Beati: Ticks carry an enormous variety of pathogens, including bacteria (Rocky Mountain spotted fever and Lyme disease, for instance), viruses (Crimean-Congo hemorrhagic fever, to cite the most deadly), protozoa and even nematodes. The many different pathogens that use ticks as vectors puzzled everybody until it was discovered that ticks locally immunosuppress their hosts near the bite site. To be able to feed for an extended amount of time (sometimes more than 10 days) without being detected or dislodged, ticks have to outwit the host immune response. They immunosuppress their host by injecting salivary gland products at the bite site that decrease the local cellular and humoral immune response.

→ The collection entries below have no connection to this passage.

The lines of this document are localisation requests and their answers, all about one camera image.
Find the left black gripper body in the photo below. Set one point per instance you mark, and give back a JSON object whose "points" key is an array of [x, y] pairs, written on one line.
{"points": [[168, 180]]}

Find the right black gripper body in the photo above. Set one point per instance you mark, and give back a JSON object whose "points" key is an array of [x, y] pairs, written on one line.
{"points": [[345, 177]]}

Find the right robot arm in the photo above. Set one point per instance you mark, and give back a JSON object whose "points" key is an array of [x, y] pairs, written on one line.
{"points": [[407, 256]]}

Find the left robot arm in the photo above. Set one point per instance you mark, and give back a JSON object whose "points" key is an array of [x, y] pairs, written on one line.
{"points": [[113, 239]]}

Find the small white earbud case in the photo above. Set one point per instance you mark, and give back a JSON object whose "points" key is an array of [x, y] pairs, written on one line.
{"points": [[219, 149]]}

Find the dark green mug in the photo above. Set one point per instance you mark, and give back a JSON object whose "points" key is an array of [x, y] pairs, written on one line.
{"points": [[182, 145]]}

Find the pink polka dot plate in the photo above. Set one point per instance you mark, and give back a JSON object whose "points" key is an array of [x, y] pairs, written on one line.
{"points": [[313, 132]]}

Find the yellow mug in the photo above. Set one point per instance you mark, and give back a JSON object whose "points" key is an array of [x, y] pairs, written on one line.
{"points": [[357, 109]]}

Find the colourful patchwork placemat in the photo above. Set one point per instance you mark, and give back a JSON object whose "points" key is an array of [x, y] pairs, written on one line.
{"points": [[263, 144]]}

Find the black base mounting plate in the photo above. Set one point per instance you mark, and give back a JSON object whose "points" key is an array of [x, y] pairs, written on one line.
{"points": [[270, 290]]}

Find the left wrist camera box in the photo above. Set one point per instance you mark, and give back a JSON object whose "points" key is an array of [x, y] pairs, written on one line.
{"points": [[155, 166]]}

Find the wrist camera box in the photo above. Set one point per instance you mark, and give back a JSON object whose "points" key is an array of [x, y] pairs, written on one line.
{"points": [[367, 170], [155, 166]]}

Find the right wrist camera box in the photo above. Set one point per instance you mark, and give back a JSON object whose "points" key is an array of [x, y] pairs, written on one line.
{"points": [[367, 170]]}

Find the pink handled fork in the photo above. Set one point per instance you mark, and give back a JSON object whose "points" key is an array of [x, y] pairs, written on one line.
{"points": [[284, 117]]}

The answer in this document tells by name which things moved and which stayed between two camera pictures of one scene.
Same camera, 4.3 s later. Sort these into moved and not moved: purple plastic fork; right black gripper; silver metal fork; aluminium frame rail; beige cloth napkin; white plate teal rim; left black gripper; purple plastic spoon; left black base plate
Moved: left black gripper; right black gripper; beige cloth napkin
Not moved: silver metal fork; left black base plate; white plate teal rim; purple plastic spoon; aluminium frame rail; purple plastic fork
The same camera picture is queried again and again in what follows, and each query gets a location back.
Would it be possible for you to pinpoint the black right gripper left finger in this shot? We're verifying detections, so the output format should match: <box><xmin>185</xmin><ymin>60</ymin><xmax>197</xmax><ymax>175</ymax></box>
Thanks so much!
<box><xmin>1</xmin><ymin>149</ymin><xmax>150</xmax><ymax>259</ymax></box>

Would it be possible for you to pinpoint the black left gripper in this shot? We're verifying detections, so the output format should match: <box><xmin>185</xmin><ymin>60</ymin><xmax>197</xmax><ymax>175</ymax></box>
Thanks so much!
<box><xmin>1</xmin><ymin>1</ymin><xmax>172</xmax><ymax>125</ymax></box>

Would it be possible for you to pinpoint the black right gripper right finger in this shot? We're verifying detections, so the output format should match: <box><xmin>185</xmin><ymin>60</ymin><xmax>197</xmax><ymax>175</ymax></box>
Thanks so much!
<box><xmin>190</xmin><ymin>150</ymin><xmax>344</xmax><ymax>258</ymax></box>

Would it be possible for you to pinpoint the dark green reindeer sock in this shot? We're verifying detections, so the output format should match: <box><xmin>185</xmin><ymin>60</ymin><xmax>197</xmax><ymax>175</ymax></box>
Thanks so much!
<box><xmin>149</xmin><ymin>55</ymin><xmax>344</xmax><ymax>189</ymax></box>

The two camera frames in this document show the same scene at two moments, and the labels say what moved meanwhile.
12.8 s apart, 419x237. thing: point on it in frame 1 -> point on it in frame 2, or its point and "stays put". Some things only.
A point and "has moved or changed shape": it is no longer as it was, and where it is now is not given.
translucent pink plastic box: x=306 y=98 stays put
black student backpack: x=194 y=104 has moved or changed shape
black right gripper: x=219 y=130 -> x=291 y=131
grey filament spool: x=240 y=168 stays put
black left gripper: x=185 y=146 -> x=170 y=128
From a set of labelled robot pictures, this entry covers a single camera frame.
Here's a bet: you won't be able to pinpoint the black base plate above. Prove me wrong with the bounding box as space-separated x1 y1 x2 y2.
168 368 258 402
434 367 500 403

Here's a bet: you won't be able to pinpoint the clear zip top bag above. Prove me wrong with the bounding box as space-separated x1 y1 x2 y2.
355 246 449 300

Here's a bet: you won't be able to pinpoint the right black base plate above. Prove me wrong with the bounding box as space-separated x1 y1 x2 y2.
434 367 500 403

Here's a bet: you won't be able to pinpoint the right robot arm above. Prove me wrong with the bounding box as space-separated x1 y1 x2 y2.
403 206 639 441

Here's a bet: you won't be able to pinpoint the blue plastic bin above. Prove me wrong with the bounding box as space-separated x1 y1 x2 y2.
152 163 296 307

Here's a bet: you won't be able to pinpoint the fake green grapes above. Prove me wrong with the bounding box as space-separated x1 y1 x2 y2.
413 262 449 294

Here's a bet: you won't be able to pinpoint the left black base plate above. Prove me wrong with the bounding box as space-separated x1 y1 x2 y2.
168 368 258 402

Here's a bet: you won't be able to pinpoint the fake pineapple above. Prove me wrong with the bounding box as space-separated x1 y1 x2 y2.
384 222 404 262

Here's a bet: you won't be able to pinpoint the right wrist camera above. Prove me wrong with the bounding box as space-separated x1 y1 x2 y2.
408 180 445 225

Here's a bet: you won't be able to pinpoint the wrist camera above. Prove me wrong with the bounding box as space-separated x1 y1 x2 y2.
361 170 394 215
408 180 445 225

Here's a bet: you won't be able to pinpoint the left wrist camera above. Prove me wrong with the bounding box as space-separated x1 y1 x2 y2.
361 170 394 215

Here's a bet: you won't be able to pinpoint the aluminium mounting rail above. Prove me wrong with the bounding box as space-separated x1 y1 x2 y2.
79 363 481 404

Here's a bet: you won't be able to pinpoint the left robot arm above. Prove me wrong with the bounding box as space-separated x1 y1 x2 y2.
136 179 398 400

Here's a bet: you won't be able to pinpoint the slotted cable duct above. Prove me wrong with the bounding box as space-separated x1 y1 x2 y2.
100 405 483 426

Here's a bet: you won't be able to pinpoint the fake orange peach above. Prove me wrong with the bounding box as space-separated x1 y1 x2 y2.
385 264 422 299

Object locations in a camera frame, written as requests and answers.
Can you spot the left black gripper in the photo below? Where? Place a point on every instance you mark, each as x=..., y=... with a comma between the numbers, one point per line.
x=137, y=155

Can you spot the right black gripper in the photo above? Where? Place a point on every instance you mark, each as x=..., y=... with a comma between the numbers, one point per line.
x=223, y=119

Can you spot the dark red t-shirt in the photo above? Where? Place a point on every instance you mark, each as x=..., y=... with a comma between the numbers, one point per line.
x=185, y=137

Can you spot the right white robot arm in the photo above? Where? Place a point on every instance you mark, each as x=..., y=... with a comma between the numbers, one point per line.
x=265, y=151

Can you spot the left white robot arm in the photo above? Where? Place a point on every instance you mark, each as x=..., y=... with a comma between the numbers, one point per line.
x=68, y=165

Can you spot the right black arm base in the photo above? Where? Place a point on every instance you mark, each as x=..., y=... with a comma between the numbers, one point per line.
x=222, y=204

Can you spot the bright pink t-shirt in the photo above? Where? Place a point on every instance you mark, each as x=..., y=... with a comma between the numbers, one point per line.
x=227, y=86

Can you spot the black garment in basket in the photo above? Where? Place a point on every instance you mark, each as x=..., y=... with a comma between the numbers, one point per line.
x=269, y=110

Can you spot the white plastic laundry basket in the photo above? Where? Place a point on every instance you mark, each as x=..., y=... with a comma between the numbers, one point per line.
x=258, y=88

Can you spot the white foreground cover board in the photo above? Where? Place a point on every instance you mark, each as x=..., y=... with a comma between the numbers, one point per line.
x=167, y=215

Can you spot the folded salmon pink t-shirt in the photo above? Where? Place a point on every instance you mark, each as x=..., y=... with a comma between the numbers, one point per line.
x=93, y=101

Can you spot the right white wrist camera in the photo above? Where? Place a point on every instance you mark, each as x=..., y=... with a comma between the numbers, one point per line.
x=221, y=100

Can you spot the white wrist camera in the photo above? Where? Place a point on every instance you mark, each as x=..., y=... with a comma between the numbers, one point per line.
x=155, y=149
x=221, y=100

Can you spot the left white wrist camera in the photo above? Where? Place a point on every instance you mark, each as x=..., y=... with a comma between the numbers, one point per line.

Ticks also inoculate anti-histaminics, analgesics and anti-coagulants into their hosts. By immunosuppressing the bite site they become a perfect syringe for pathogens. The pathogens can proliferate rapidly at the bite site and can then spread more effectively to the rest of the body of the host. For a pathogen, the choice of a tick as vector is a very smart evolutionary move.
Q: How do ticks find their hosts?
Beati: Ticks have developed different host-seeking strategies. Some ticks, like the Lyme disease vector I. scapularis, lay in wait for their hosts in vegetation in a position known as “questing.” Others like Hyalomma run after hosts, and some, like many soft tick species, simply share the same dwellings with their hosts. All ticks have an organ that is used to detect odorants produced by their hosts, heat, and other chemical stimuli. When a host is detected, ticks questing on the vegetation will outstretch their front legs and ready themselves to grasp at anything that walks by. Ticks do not jump or fly and, therefore, a host has to brush against the tick for a questing tick to be able to climb on it. Some ticks use eyesight to detect hosts.
Q: Do ticks thrive more in hot or cold weather?
Beati: Different ticks have developed different survival strategies that make them more or less susceptible to weather conditions. Some thrive in the desert where they chase their host by running on hot sand; others require heavily forested humid environments and quest passively on vegetation waiting for a host to go by.
Ticks can live in bird nests in Antarctica or in bat caves in South America where humans can barely breathe. In terms of species richness, tropical environments host a slightly higher number of species.
Q: Why are ticks resistant to cold?
Beati: They have anti-freeze proteins. Ticks also enter diapause, a phase in which they basically shut down their metabolism until conditions are again favorable for questing and becoming active.
Q: Is climate change increasing the prevalence of ticks?
Beati: Climatic change will likely cause the displacement of ticks from some areas to others. For instance, the tick I. ricinus in Europe is now reaching higher elevations in the Alps than it did 30–40 years ago. I expect the effect of climate change on ticks will be different depending on the tick species. In some areas ticks will disappear (ticks that like humidity will not do well in hot/arid conditions) and in others they will increase.
Q: How is the U.S. National Tick Collection used in research?
Beati: The collection is used for morphological and molecular studies on tick taxonomy. Ticks identified by the curators for external scientists are also used in eco-epidemiological studies on tick-borne diseases, tick control studies, and ecological surveys. The curators collaborate with dozens of scientists all over the world and these collaborations generate a continuous flow of publications, online products, and educational contents.
Q: Is there anything positive to say about ticks?
Beati: Some of the molecules produced by tick salivary glands (anti-histaminics and anti-hemostatics) have been and are being investigated as possible alternative products in human medicine. An anti-freeze protein in ticks may actually have antibiotic properties. The sialome tick is very complex, and scientists are just starting to explore its possible use in human/veterinary medicine.
Q: Among the approximately 900 tick species found in the national collection, do you have a favorite?
Beati: No, because of the enormous variety of survival strategies developed in ticks, each is a fantastic story in itself.